Data plays an important role in solving business, social, psychological, science, IT, etc. problems. Organizing, pre-processing, visualization and Analysis of raw data is important task to achieve the solution for problem statements. Data usually comes in unstructured, messy format; cleaning and pre-processing the data is very important part to reduce the inconsistency of data and in getting accurate results. The objective of this assignment is to implement the basic techniques of exploratory data analysis, data visualization, understanding the data and statistics of the data is the priority. Different data cleaning, pre-processing and visualization techniques exist in data science and statistics. This method helps us in visualizing and understanding the statistics of the data.

Research Questions:

Aim of the research is

  1. To understand which features are most responsible for causing the damage of buildings.
  2. To identify the loss of human lives by using the count of families and complete damage of buildings.
  3. To understand, which level of damage caused mostly to buildings due to earthquake.
  4. To identify whether large number of damaged buildings used for the secondary purpose or not.
  5. To identify which sector or which secondary purpose of using building is high in number, how many buildings are used more for secondary purpose to identify what kind of loss has been done after earthquake?
  6. To understand which roof type, Foundation type, ground floor type or any other floor type is the best that causes the less damage of buildings after the earthquake.
  7. To identify that which age of the building caused the complete damage, to understand is more age of the building leads to complete damage after the earthquake or not.
  8. To understand whether Ground floor type, other floor type, roof type, Position,land surface condition, foundation type, legal ownership status any of them are responsible for cause of building damage and in what percentage it is involved.

Preliminary Data Analysis

Preliminary data analysis is a step where researcher decides the steps for analysing the data to achieve the research problem statement’s solution scientifically.

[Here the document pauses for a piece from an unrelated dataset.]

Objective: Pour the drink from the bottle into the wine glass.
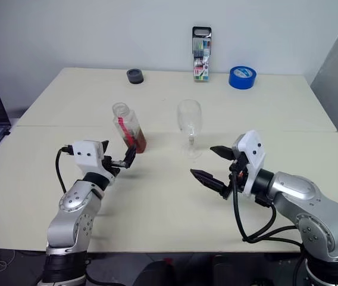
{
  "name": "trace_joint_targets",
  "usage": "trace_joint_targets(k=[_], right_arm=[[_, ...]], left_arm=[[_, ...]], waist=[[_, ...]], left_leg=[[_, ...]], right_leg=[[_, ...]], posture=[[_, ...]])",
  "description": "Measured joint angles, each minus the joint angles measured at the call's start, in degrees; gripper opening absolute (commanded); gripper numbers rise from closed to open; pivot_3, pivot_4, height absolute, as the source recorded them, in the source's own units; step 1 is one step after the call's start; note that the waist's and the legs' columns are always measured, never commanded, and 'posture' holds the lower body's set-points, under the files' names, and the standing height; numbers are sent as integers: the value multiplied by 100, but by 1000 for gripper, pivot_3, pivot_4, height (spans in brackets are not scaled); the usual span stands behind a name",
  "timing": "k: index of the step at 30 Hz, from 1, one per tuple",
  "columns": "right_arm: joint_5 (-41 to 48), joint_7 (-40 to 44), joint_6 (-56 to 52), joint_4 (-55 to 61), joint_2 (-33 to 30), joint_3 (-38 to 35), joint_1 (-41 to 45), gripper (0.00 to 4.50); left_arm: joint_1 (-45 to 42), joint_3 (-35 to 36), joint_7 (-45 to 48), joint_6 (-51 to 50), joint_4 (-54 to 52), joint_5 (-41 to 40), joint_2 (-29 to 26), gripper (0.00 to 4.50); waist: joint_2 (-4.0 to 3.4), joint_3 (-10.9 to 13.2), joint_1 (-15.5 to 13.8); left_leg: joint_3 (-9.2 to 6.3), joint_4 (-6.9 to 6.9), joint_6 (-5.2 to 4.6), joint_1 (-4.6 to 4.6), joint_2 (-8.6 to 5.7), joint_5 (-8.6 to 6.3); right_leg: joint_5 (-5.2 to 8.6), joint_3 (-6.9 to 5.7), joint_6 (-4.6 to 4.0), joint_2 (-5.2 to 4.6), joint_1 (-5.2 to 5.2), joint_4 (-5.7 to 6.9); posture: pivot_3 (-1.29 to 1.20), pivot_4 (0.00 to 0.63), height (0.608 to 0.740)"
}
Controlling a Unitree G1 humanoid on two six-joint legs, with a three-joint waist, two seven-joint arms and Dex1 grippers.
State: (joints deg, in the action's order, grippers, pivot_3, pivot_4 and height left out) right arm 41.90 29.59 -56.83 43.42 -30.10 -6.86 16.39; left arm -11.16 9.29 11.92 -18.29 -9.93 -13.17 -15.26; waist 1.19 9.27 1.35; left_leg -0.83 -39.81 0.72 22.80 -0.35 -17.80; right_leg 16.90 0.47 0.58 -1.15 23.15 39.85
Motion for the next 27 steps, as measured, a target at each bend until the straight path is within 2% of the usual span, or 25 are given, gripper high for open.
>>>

Programming Language and Tools

For analysis of data there are many tools available in the market like R-programming language, SPSS, STATA, KNIME, TABLEAU, etc. but python is the programming language that is used mostly for data science projects or in statistical analysis, this language is easy to use, free tool. Python has the many other IDLE like ‘Pycharm’, ‘Spyder’, jupyter notebook, jupyter lab; these idle used for different purposes for data analysis and data manipulation the jupyter is the best source in python to be used. Online google colab is also available and that is the clone of the jupyter notebook. In this assignment Jupyter notebook has been used to solve the problem.

Advantage and Disadvantage of Tools

  • Google colab takes less memory of computer and colab has its own virtual space and it is a free open source tool, so this is the advantage of using Google colab but it consumes the more internets in loading data and processing the whole analysis.
  • SPSS is easy to use but not free software relatively very expensive, Machine learning algorithm can be implemented easily and as compare to other programming Languages it is very easy to use.
  •  TABLEAU is a visualization tool, easy to use and provide very effective graphs and can create the story through dashboard, but machine learning and statistical methods cannot be implemented in tableau.
  • R is an free open source continuously growing tool, highly compatible, machine learning, deep learning algorithm can easily be implemented using R. However handling data is not easy in R, it consumes more memeory, R cannot load and manage very big amount of data.R language is much slower than other languages.
  • Jupyter notebook is platform and language independent, as this is representable in JSON format and notebook is easily processed by any programming language and can be converted to any file formats like HTML,PDF, Markdown, .Py, etc. However, this notebook is very less secure and No IDE integration exists in jupyter notebook [19].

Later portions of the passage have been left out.